- Description of the task:
Collect every line below that contains the word "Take".
Top of Records to use
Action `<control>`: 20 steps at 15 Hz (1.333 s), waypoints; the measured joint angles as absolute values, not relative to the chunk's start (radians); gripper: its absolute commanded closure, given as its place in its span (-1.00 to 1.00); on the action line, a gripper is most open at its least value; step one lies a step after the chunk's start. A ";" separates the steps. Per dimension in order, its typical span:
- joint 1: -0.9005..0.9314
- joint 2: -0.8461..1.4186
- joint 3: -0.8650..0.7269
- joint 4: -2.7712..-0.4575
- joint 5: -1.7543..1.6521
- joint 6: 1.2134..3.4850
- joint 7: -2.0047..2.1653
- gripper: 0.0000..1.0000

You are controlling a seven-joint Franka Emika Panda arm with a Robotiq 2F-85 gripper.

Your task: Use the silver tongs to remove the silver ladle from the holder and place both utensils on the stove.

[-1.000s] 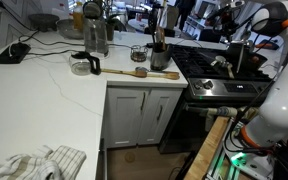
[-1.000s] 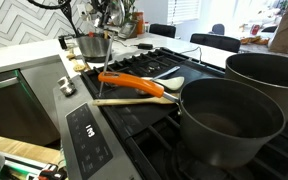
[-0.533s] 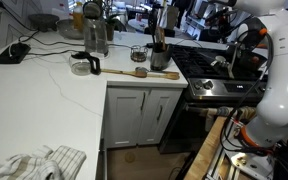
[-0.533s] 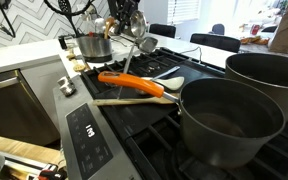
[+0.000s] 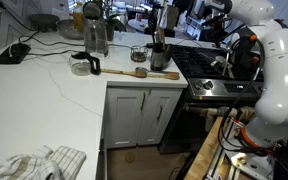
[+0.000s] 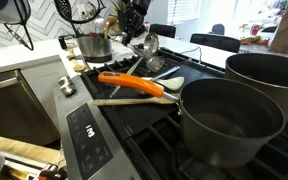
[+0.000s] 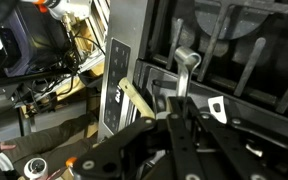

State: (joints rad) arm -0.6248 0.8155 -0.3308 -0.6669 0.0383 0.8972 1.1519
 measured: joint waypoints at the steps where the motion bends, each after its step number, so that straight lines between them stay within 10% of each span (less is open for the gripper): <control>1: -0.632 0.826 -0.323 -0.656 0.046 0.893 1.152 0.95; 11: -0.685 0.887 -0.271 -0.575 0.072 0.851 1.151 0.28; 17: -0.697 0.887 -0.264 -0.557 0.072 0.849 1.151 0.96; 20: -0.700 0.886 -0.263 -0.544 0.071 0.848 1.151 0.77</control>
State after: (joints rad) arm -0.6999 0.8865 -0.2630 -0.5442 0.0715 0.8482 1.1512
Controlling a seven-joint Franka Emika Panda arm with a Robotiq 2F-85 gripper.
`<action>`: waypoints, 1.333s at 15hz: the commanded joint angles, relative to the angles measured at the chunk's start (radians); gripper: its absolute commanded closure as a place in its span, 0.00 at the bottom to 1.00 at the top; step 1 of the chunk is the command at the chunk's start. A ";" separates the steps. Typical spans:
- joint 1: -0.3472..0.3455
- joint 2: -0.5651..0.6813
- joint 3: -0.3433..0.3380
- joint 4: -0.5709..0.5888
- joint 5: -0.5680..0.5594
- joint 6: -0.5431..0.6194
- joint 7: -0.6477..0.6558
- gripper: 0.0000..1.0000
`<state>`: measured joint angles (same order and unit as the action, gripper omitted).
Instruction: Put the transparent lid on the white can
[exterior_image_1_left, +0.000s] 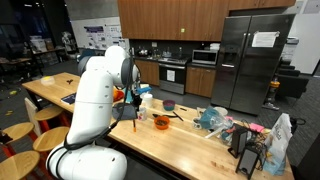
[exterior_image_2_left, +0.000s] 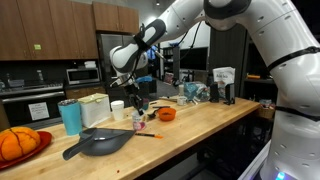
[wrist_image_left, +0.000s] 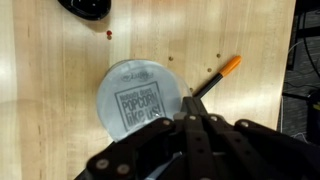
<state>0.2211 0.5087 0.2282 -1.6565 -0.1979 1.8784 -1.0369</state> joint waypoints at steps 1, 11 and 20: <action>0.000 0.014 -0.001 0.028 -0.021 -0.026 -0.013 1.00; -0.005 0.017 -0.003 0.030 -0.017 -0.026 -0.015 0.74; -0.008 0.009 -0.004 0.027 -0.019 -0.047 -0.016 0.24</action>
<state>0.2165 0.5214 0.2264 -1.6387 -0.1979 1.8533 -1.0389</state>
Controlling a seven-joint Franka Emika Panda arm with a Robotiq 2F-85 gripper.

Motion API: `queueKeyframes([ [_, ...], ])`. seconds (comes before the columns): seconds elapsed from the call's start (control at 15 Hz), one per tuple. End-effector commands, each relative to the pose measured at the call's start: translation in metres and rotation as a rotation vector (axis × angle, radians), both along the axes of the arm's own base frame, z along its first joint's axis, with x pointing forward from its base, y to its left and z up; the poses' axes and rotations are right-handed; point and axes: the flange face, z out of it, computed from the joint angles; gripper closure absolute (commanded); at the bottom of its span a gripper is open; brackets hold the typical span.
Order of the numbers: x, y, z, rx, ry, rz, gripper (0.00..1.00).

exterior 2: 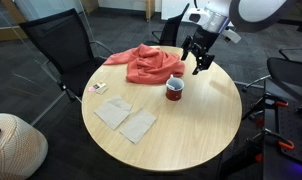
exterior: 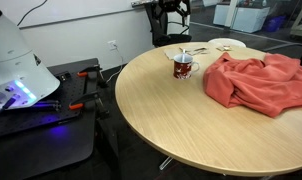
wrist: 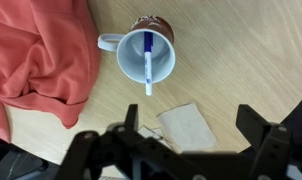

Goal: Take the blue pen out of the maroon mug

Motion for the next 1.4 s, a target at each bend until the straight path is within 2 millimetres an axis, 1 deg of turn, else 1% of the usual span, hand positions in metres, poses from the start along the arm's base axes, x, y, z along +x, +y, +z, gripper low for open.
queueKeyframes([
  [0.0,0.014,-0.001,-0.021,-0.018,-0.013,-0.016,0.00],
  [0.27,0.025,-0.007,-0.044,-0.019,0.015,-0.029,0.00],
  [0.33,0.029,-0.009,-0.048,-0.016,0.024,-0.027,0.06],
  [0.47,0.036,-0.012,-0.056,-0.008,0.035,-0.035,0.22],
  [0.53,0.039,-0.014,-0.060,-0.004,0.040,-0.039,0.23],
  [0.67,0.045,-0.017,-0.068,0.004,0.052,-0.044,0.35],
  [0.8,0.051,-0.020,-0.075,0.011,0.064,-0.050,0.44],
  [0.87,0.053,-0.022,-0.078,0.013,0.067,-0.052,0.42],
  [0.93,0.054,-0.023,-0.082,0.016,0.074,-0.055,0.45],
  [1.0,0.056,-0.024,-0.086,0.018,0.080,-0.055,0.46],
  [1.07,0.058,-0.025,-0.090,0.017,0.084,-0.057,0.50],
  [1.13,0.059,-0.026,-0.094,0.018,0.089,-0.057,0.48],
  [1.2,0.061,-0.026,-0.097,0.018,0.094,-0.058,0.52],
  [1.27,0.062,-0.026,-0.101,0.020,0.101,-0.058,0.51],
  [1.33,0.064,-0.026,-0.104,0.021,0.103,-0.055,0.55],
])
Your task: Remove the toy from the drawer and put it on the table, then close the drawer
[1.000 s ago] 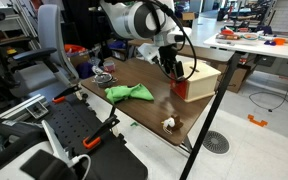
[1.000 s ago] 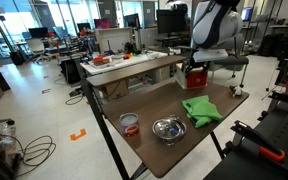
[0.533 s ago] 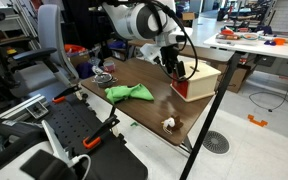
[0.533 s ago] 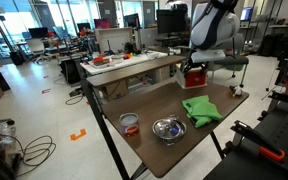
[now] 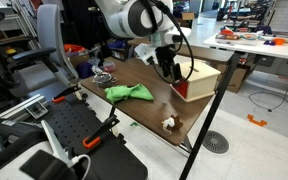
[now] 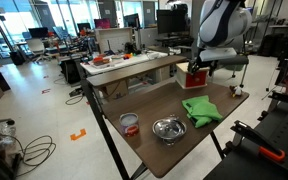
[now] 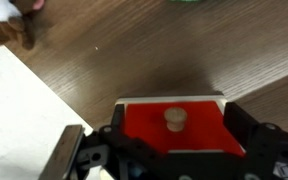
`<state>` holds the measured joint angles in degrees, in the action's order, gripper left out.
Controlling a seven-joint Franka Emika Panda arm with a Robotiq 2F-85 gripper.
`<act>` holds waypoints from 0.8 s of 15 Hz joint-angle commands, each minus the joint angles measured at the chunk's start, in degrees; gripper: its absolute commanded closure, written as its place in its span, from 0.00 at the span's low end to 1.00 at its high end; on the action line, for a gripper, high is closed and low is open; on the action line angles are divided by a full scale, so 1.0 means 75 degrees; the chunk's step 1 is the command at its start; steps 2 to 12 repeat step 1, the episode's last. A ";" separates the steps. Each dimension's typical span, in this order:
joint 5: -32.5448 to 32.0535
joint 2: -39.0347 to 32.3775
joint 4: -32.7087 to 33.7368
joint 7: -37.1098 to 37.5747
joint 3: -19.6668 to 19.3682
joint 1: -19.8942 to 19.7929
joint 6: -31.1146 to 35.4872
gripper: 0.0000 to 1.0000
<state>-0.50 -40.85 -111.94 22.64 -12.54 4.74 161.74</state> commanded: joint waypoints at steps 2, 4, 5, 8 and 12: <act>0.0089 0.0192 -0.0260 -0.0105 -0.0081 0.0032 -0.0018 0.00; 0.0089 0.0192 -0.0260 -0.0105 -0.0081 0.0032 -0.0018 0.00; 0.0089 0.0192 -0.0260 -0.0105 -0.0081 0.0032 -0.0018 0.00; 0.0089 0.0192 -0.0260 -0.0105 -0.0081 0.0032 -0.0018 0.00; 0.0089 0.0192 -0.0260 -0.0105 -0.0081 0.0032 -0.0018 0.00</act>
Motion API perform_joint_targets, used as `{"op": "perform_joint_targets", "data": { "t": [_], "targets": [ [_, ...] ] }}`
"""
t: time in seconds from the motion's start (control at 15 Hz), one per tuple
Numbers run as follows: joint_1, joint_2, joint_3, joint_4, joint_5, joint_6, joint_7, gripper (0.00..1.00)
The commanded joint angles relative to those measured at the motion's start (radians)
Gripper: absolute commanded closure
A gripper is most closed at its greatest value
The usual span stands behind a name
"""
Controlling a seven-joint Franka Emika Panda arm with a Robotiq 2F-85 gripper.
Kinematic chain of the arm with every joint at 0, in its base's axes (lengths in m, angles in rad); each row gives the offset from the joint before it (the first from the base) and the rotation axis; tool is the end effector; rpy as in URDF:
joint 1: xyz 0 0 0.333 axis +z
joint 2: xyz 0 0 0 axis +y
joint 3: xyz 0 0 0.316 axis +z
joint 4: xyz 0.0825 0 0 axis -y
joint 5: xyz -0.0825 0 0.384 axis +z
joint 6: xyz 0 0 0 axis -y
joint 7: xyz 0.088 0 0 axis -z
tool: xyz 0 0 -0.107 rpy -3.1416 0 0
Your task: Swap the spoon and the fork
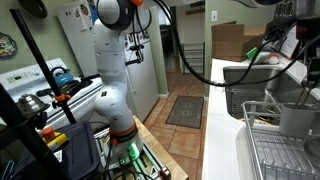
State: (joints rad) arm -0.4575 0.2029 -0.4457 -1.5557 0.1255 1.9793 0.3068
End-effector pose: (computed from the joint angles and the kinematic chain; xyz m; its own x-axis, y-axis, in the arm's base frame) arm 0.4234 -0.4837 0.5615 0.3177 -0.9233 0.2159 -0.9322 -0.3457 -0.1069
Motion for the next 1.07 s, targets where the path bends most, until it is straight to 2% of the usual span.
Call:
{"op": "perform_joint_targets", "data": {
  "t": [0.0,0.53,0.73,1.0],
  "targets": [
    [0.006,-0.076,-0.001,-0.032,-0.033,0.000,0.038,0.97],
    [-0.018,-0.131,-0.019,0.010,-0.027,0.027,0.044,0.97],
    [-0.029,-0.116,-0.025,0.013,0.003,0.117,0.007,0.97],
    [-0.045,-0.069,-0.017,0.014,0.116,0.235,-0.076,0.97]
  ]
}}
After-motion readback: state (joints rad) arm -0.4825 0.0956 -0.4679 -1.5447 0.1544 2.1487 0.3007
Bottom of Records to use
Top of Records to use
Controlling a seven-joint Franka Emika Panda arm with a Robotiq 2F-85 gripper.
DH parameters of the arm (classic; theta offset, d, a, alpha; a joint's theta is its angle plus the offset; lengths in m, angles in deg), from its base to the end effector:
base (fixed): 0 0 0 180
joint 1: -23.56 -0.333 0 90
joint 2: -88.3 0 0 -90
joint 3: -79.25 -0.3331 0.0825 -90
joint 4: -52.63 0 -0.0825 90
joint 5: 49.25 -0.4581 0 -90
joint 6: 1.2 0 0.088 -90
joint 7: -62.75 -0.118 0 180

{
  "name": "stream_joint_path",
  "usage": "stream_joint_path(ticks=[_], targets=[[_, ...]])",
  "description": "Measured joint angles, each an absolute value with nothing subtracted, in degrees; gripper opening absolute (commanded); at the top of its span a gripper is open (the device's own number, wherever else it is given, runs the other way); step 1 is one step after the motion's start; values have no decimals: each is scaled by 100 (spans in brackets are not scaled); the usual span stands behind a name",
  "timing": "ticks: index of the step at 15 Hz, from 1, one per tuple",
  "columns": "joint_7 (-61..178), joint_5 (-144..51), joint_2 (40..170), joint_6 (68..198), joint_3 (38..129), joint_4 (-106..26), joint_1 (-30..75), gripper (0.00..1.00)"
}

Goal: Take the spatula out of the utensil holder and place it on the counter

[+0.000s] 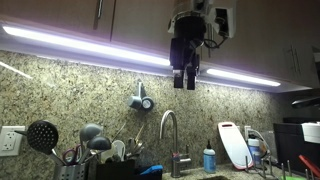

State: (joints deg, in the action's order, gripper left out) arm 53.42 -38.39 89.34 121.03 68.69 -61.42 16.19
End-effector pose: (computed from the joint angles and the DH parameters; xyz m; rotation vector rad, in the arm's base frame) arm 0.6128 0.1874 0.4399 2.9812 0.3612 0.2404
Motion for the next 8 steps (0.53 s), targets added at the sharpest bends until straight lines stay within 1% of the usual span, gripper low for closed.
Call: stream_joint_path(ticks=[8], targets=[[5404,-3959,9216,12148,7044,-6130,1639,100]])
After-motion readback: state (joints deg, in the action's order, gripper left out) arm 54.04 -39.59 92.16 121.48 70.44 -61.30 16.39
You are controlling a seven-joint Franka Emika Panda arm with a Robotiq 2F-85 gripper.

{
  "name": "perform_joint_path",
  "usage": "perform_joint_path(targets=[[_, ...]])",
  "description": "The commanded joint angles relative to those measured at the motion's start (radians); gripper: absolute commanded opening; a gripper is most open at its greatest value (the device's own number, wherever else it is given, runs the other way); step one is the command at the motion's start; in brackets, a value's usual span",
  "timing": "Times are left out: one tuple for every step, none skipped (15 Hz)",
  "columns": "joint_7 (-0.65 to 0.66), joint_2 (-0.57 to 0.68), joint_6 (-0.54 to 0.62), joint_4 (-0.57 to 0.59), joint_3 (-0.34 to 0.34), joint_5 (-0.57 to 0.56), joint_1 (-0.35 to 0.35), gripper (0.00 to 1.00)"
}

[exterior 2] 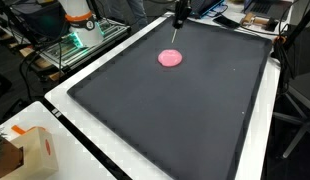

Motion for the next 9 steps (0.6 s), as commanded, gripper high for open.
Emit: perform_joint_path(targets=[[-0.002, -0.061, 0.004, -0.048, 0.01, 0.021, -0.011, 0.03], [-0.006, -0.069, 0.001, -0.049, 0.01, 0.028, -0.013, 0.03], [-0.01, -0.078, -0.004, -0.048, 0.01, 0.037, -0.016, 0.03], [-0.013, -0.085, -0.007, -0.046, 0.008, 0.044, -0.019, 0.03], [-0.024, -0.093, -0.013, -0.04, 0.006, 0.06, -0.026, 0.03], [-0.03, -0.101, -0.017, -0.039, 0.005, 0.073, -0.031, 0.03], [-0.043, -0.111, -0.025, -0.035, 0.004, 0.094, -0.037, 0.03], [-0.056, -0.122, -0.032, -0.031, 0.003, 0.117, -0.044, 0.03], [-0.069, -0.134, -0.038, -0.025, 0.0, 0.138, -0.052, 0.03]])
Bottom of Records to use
- Response to this task:
Goal: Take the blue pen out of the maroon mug
Goal: Take the spatula out of the utensil holder and place it on the counter

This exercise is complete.